### PROMPT
Your task is to copy each line in the listing that includes the word "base".

### RECORDED INFORMATION

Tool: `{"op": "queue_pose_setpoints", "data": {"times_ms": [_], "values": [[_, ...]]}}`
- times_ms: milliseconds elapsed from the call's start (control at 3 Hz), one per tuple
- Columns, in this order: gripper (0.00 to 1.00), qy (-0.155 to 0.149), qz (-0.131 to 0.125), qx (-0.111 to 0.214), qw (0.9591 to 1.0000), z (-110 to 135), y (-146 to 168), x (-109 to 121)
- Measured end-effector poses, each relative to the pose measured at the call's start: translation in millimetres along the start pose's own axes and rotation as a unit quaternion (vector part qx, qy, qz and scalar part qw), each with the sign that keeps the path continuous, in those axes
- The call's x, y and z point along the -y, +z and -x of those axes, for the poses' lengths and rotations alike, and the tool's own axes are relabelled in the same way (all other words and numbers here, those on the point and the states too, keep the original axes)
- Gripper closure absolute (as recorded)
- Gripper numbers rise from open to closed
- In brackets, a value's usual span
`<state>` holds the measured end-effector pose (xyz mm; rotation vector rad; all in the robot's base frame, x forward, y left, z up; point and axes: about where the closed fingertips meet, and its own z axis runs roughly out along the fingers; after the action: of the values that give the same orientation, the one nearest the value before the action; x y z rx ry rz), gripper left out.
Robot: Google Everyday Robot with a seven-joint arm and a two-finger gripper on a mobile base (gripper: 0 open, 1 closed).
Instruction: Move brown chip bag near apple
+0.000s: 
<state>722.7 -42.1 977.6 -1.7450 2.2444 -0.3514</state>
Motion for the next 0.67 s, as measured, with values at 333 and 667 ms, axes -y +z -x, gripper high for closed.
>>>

### TASK RESULT
`<state>` holds the measured end-effector pose (xyz mm; rotation vector rad; all in the robot's base frame, x forward, y left, z up; point and axes: about where the closed fingertips meet, and its own z axis runs roughly out along the fingers; after the action: of the values that give the same orientation, the one nearest the value before the action; x y z rx ry rz), gripper left out.
Robot: Google Everyday Robot with a seven-joint arm and a two-finger gripper on a mobile base (gripper: 0 open, 1 closed).

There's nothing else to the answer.